(Ottawa) John Scully wants to know if he can have medical assistance in dying, if he wishes.
The former war correspondent suffers from a serious mental illness, which includes symptoms of depression, anxiety and post-traumatic stress disorder.
He is speaking again as the Liberals must make a decision very soon on the expansion of medical assistance in dying, which should come into force in March.
Medical assistance in dying has been legal since 2016 in Canada. In 2021, an expansion of eligibility criteria was approved to include people whose only medical condition is mental illness.
This change was supposed to come into effect in March 2023, but was delayed for a year by the Liberal government, due to concerns about the consequences it could have.
Those who oppose the change, including some disability rights activists, have expressed concern about whether it would further open the door to abuse and coercion. These opponents wonder whether people who would then choose to end their lives do not instead need more support, including better access to housing and mental health care.
A special committee of parliamentarians was tasked last fall with assessing whether the health system was ready for this change. The Liberals must now choose whether or not to move forward with expanding the criteria.
Justice Minister Arif Virani told The Canadian Press last month that he would carefully review the committee’s recommendations, opening the door to further delaying the plan to broaden the criteria.

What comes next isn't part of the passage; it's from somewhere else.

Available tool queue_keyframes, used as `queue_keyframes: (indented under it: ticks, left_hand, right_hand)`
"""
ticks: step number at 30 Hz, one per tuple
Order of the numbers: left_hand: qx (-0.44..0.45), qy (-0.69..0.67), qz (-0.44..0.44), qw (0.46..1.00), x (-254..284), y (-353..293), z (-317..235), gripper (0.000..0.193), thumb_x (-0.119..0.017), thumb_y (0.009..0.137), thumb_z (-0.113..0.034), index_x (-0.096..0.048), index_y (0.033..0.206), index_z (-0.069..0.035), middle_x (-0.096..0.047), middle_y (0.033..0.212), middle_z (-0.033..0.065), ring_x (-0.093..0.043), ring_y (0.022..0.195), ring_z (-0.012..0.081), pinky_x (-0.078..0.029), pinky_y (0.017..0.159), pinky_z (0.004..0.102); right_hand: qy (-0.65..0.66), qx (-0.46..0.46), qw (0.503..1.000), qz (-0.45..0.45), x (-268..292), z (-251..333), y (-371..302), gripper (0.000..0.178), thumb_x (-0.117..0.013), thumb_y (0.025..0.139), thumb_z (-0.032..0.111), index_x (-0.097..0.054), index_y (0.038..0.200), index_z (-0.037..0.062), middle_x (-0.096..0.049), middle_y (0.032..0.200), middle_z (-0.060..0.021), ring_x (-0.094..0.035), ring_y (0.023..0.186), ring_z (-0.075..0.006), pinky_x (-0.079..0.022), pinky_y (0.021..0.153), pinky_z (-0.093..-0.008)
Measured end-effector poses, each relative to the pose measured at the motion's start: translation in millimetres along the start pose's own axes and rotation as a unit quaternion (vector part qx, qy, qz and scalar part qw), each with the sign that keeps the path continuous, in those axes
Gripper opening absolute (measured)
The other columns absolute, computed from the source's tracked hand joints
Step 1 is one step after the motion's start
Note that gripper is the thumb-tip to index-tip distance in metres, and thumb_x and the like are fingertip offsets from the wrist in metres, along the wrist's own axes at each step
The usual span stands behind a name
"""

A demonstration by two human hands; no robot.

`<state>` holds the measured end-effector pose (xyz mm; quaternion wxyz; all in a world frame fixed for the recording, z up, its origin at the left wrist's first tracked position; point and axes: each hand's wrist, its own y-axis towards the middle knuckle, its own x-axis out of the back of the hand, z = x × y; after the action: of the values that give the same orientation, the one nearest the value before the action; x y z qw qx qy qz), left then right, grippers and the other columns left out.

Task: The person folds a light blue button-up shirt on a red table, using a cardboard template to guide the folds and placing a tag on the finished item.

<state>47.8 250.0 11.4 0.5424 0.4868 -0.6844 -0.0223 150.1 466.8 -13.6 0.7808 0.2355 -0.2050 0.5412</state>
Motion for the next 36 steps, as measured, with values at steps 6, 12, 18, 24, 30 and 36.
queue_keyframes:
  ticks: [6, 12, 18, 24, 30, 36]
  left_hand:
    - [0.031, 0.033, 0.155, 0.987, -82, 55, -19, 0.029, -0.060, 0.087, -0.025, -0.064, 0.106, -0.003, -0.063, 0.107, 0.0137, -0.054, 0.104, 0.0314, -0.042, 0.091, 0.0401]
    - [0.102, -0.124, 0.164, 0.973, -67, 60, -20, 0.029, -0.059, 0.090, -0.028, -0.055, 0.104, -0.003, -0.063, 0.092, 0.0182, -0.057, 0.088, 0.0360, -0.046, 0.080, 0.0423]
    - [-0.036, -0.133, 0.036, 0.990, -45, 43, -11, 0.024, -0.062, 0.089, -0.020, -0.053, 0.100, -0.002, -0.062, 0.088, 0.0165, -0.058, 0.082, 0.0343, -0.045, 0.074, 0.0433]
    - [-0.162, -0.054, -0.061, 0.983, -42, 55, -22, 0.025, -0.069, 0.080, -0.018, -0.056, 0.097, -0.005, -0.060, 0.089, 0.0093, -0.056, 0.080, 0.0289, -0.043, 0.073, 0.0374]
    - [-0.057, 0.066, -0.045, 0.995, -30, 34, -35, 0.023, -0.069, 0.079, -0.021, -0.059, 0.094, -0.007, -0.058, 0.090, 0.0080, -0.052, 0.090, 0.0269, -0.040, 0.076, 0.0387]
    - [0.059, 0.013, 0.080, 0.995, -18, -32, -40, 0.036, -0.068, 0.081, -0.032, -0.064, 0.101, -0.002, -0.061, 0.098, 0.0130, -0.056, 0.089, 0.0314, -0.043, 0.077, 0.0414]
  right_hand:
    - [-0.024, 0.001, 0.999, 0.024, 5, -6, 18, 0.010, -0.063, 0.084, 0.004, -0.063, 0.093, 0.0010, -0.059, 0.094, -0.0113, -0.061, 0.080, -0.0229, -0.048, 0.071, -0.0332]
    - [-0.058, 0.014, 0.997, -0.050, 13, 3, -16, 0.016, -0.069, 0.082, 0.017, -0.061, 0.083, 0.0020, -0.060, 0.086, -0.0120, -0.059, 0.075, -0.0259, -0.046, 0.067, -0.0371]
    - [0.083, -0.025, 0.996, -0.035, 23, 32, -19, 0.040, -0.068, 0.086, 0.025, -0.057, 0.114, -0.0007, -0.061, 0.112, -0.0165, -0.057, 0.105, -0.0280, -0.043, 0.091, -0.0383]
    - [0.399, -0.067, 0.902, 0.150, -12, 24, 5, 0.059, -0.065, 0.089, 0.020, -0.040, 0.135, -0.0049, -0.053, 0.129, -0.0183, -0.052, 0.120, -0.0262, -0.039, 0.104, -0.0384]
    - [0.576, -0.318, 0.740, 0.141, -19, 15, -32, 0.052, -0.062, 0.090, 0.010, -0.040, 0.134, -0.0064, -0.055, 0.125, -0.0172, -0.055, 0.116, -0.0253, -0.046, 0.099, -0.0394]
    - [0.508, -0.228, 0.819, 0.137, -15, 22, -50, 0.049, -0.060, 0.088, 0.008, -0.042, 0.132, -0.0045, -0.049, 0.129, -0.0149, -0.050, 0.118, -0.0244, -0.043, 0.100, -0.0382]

John Scully says he regularly has terrible nightmares due to his career as a journalist, depriving him of sleep.
The 82-year-old says he has tried “every treatment method known to science” and nothing has worked. He has attempted suicide twice and doesn’t want to do it again.
“I want some peace and I want some calm in my death,” he said in an interview Monday.
What John Scully wants is the ability to die with medical assistance. “It’s not a definitive “I want to die now.” It’s an alternative to suicide,” he says.
“I want the peace of mind of knowing that [l’aide médicale à mourir] is an option for me and for all people like me who cannot or do not want to talk about the suffering and the hell they are going through and avoid the hell of suicide. »
Senator Stan Kutcher, a Nova Scotia psychiatrist, has spoken in favor of expanding the law to include mental illness. He was part of the committee and maintains that the courts have ruled that Canadians’ requests for access to medical assistance in dying must be assessed on a case-by-case basis. He expects the Attorney General of Canada to “adhere to the Charter.”
But while the senator and other supporters of broadening the criteria argue that excluding people with mental illness is discriminatory and would likely lead to future legal challenges, a constitutional lawyer says there remains “big question marks” on this issue.
“Anyone can sue, anyone can challenge the Charter,” explains Kerri Froc, a law professor at the University of New Brunswick.
Kerri Froc was among the legal and medical experts consulted by the committee. The lawyer argues that any potential legal challenge on the question of whether people whose only medical problem is mental illness can resort to medical assistance in dying would be “highly conditional” on the facts presented.
Others, like Jocelyn Downie, a professor at Dalhousie University in Halifax, told The Canadian Press last month that another delay in expanding the criteria could force people who are suffering intolerably to have to go in court, as others have done in the past.
The federal government legalized medical assistance in dying after a decision by the Supreme Court of Canada in 2015, which ruled that the part of the Criminal Code prohibiting doctors from administering it in situations where a person was suffering from a “grave and irremediable illness” was unconstitutional, whether it was an illness, disease or disability.
The law was revised in 2021 following a 2019 judicial decision by the Superior Court of Quebec, which found it unconstitutional to require medical assistance in dying to be limited to a person whose natural death was “reasonably foreseeable”.
However, during a debate on the bill aimed at modifying the legislation on medical assistance in dying to reflect this decision, the Senate also concluded that it was necessary to include those whose only medical problem cited is an illness mental. The House of Commons accepted this change and the bill was passed.
The reactions were immediate.
More than 30 law professors signed an open letter last year saying it was “unwise” to suggest that the constitutional right to medically assisted dying for these patients would be recognized by the courts.
John Scully said Monday that if the Canadian government decided to delay this broadening of the criteria again, the only option left would be suicide. He said it would amount to “a betrayal of anyone who suffers terribly from mental illness.”
Need help ?
If you or someone you know is thinking about suicide, help is available 24/7 by calling Talk Suicide Canada (1-833-456-4566) or texting 45 645 in the evening. Quebec residents can call 1-866-APPELLE (1-866-277-3553) or visit suicide.ca for help by text or online.